• _Aim of the task_: In the records below, how many lines hold the string "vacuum"? Give only the number.
==================================================
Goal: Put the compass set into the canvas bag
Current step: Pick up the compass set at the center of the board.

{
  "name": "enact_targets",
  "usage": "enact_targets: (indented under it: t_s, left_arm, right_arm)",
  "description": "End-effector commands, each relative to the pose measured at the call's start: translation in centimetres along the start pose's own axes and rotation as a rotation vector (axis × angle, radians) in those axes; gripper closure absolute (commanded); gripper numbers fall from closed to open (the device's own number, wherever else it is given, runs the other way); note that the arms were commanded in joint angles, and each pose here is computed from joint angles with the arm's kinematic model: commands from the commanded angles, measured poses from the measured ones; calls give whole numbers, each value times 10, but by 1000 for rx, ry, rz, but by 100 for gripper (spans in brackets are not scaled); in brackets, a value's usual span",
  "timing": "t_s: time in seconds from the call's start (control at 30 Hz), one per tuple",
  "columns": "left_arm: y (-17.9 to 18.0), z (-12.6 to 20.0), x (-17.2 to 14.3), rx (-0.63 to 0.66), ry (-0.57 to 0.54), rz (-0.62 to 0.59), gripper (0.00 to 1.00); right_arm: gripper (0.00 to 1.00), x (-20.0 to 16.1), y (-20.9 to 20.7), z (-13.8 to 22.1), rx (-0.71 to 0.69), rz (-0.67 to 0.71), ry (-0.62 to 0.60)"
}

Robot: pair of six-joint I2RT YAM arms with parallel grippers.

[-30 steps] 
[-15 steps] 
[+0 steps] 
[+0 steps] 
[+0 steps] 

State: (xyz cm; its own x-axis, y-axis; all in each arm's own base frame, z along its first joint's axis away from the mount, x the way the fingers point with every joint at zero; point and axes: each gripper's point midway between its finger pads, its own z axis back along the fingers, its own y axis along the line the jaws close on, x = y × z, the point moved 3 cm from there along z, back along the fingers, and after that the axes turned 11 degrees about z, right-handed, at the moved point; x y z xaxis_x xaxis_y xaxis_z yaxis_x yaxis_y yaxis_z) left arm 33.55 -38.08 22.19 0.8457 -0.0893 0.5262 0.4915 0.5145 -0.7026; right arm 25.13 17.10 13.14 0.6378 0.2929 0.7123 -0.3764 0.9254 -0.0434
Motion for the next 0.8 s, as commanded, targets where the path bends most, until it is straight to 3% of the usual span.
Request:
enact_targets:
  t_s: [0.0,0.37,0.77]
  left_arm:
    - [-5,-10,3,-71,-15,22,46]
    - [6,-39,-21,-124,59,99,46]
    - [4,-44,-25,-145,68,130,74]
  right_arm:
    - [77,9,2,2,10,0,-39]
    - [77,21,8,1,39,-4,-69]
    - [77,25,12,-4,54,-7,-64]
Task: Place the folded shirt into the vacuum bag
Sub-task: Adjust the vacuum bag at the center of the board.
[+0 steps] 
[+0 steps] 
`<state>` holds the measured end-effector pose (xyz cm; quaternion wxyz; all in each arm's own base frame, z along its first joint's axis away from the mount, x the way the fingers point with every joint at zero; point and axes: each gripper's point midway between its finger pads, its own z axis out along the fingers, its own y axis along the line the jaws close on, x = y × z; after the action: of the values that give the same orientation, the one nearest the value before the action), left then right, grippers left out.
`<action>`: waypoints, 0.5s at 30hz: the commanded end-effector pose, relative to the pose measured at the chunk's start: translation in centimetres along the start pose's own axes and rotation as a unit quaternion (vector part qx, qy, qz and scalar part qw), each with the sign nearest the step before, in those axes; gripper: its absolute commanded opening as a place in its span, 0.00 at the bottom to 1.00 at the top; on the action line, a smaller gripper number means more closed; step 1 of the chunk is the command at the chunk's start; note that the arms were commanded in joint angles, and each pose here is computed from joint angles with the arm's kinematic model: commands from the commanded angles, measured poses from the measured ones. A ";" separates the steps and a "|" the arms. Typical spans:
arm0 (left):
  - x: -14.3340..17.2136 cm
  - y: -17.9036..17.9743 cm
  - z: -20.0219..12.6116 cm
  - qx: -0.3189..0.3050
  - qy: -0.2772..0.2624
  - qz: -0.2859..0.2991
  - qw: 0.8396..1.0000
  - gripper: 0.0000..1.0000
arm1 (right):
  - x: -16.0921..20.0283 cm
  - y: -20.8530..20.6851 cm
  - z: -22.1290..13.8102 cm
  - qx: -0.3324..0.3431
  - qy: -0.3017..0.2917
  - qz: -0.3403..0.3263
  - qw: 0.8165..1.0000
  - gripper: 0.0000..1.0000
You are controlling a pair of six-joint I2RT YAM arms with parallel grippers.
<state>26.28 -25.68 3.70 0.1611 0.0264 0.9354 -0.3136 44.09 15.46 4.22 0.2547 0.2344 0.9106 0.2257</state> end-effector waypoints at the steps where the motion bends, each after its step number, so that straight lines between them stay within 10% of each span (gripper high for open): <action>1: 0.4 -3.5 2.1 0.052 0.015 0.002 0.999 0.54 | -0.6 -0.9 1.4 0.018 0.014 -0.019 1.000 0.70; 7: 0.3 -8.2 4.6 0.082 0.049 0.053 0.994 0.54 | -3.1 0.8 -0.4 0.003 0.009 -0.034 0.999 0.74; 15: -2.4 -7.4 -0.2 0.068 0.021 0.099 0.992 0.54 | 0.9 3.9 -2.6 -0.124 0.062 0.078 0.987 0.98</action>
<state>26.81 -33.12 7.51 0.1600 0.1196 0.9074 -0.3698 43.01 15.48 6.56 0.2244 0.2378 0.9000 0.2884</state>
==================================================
• _Exercise solution_: 2